Hympavzi (marstacimab-hncq)
Indications for Prior Authorization
Hympavzi (marstacimab-hncq)
-
For diagnosis of Prevention or to reduce the frequency of bleeding episodes
indicated for routine prophylaxis to prevent or reduce the frequency of bleeding episodes in adult and pediatric patients 12 years of age and older with: 1) hemophilia A (congenital factor VIII deficiency) without factor VIII inhibitors, or 2) hemophilia B (congenital factor IX deficiency) without factor IX inhibitors.
Criteria
Hympavzi
Prior Authorization (Initial Authorization)

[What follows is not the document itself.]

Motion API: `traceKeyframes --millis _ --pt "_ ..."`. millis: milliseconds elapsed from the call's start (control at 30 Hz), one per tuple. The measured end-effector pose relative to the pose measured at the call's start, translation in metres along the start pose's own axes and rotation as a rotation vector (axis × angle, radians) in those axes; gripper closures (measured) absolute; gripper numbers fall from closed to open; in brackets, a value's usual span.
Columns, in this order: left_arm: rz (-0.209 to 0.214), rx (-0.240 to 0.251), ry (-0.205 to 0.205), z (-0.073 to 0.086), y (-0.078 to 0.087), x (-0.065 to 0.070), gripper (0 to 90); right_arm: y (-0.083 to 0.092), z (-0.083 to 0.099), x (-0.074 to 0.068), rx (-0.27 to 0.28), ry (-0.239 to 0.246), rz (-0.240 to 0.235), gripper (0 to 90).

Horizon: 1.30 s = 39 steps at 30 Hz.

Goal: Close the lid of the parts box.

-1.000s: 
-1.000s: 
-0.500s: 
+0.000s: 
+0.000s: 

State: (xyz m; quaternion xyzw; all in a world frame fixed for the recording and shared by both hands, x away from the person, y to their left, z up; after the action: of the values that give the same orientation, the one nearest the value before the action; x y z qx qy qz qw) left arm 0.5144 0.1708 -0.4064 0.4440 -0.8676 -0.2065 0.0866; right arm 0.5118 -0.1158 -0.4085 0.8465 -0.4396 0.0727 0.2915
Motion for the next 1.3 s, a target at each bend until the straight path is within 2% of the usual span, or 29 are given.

Length of Approval: 12 Month(s)
- Diagnosis of one of the following:
- hemophilia A (congenital factor VIII deficiency) without factor VIII inhibitors
- hemophilia B (congenital factor IX deficiency) without factor IX inhibitors
- Drug will be used for prophylaxis to prevent or reduce the frequency of bleeding episodes AND
- Patient is 12 years of age or older AND
- Prescribed by or in consultation with a hematologist/oncologist AND
- One of the following: (applies to Hemophilia A only)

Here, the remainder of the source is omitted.